This worker feels it’s not fair that so many Americans, especially richer Americans, will benefit from the huge tax cuts while so many low-wage workers will be left out in the cold—and receive nothing from this budget-busting cornucopia. She fears that because the tax cuts will add at least $1.5 trillion to the national debt, those cuts and the resulting higher deficits and debt will ultimately push Congress to chop Medicaid and other programs that help keep low-income Americans like her out of misery. Twenty-five million households—around one fifth of all households in the United States—have annual income of less than $23,000.

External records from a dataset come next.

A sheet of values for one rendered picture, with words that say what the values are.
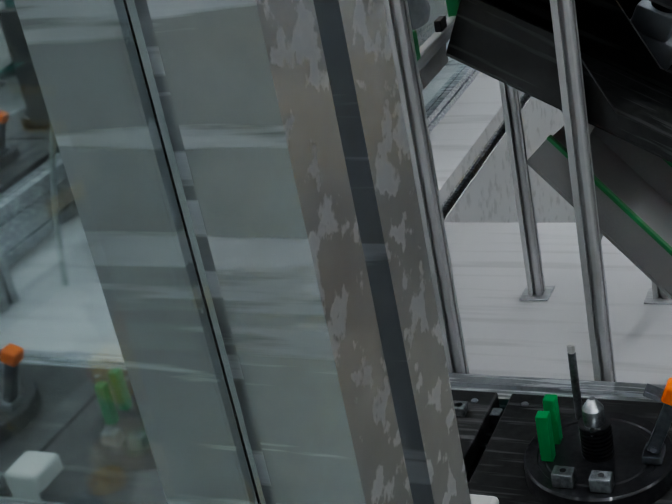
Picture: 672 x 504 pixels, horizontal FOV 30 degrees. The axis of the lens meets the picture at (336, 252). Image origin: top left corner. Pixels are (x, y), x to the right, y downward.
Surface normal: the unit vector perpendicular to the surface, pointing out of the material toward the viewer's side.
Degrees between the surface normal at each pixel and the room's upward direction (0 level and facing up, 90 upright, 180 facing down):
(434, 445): 90
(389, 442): 90
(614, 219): 90
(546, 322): 0
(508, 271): 0
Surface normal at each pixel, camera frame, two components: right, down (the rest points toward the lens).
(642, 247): -0.53, 0.45
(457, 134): -0.18, -0.89
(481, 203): 0.91, 0.01

This worker feels that the architects of the tax plan are punishing her—punishing her for having poor parents and for having the misfortune of going to a low-performing, segregated schools in a high-poverty neighborhood. She feels she is also being punished for not being in the small minority of students from her high school class who went to college.
This worker was hoping that President Trump and Congress would follow in Ronald Reagan’s footsteps and increase funding for the Earned Income Tax Credit (EITC). But no luck there. President Reagan had championed the EITC as a great program for hard-working, low-income Americans.

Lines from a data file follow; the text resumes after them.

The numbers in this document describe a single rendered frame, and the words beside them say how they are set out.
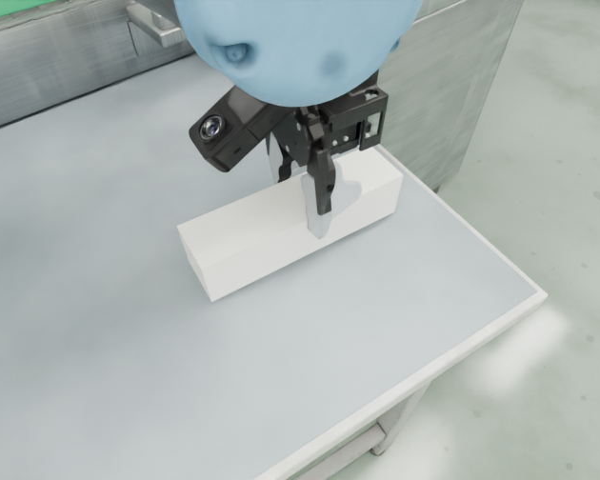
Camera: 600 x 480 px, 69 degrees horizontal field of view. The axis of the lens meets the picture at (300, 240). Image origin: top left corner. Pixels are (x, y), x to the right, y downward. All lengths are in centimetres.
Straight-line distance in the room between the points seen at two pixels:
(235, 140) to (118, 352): 25
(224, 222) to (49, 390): 22
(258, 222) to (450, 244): 23
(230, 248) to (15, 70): 46
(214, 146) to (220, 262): 12
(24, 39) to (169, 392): 52
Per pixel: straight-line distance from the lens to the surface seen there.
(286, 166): 46
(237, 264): 43
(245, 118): 35
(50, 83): 78
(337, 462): 98
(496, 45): 134
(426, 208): 57
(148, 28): 72
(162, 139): 68
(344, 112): 37
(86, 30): 77
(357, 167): 50
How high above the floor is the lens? 115
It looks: 52 degrees down
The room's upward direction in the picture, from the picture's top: straight up

This worker wants to make America Great Again for people like her. She wishes that she could donate millions of dollars to political candidates, political action committees and dark money groups so that politicians would pay attention to workers like her—instead of to millionaire and billionaire donors who complain about corporate taxes, the estate tax and the alternative minimum tax.
This worker thinks America is Already Pretty Great for those wealthy donors, and she’s not sure why Congress is rushing to make American Even Greater for them. But then she remembers that the most important thing for many politicians is to keep their big donors happy.